Rencontre autour de l’Évangile – 4ième Dimanche de l’Avent

” Tu es bénie entre toutes les femmes, et le fruit de tes entrailles est béni. “

TA PAROLE SOUS NOS YEUX

Situons le texte et lisons (Lc 1, 39-45)

Au début de l’Évangile de Luc, Zacharie reçoit l’annonce que sa femme Elisabeth enfantera un fils « et tu l’appelleras du nom de Jean », Jean le Baptiste. « Il sera rempli d’Esprit Saint dès le sein de sa mère », lui dit l’Ange. Zacharie s’unit à elle, et six mois après, « l’Ange Gabriel » fut envoyé à Marie et la salua : « Réjouis-toi, comblée de grâce, le Seigneur est avec toi. Voici que tu enfanteras un fils » par « l’Esprit Saint qui viendra sur toi ». « Et voici », lui dit-il encore, « qu’Elisabeth ta parente vient elle aussi de concevoir un fils dans sa vieillesse, et elle en est à son sixième mois, elle qu’on appelait la stérile »…

Le sens des mots
• « En ces jours-là, Marie se mit en route rapidement » pour aller rendre visite à sa cousine Elisabeth qui, selon la tradition, habitait Aïn Karim, à 6 km à l’ouest de Jérusalem… Elle a environ une quinzaine d’années et plus de 100 km à parcourir, à pied ou à dos de mulet, sur des routes poussiéreuses. Que nous disent ce « rapidement » et ces circonstances concrètes sur les dispositions qui habitent son cœur ?

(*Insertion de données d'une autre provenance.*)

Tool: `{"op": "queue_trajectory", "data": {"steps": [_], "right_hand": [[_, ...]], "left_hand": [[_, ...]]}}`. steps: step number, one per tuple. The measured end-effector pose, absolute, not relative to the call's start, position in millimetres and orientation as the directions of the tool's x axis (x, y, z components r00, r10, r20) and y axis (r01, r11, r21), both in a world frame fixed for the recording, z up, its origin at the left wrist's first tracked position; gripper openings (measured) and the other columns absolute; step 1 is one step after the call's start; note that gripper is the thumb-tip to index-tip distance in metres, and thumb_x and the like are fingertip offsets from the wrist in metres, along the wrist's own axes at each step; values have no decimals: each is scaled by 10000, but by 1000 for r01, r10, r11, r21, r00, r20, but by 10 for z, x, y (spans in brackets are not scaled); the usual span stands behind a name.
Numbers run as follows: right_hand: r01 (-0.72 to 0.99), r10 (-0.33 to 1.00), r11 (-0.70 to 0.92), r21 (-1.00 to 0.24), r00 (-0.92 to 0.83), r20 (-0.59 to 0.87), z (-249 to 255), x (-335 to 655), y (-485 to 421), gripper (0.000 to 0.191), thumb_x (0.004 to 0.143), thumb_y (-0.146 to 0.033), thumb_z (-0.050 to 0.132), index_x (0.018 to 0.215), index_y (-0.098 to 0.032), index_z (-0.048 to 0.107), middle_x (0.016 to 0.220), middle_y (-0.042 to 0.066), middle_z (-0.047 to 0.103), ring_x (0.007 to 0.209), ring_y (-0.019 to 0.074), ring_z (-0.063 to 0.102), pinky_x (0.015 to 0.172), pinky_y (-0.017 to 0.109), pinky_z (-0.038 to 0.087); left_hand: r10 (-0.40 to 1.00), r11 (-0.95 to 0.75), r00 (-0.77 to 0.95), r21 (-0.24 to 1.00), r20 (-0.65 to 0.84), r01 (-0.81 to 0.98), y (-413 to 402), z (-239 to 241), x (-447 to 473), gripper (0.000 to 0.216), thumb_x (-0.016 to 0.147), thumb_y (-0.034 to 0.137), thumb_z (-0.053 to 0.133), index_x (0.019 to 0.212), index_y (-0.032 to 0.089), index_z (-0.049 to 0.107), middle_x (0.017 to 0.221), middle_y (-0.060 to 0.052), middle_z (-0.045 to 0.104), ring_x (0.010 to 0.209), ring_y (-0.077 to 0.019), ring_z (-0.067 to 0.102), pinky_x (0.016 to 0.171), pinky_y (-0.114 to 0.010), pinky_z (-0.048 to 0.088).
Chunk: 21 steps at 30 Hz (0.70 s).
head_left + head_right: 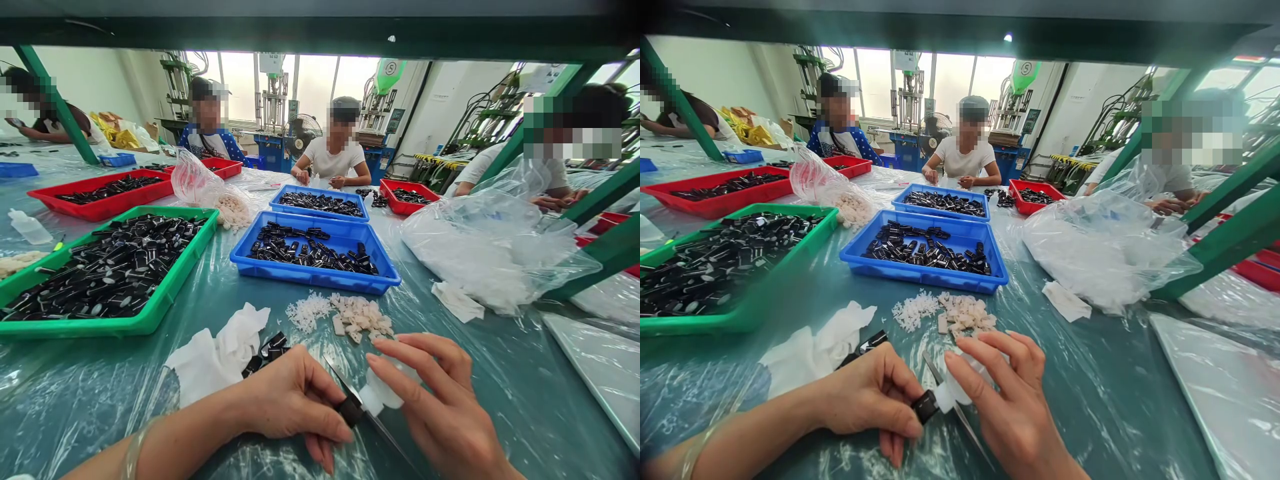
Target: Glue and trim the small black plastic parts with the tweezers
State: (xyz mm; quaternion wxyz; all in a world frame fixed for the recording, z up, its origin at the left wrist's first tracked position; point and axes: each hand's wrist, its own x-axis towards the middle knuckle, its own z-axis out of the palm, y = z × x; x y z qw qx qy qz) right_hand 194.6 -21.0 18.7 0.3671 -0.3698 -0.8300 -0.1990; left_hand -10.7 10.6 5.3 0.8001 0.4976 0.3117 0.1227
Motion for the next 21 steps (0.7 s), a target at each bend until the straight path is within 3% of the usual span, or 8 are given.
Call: {"op": "queue_trajectory", "data": {"steps": [21], "right_hand": [[783,473,588,201,-535,700,144,2011,-249,258,877,-109,467,974,-272,642,945,2,699,928,198,544,860,405,334]], "left_hand": [[483,486,776,862,-405,148,93,39,-83,241,571,288,702,510,100,563,473,-7,581,427,-89,572,434,-153,456]]}}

• Qu’avait fait l’Ange envers Marie, et que fait-elle maintenant envers Elisabeth? Or, qui dit « salutation » dit « rencontre »… Quels sont donc les lieux privilégiés où Dieu aime agir, se révéler, se manifester ?

• Une maison en terre sèche dans les montagnes de Palestine, une salutation entre deux cousines, un bébé de six mois qui bouge dans le ventre de sa mère : que pensez-vous de ces circonstances : simples, grandioses ? Humbles, superbes ? Habituelles, exceptionnelles ? Voilà comment Dieu agit…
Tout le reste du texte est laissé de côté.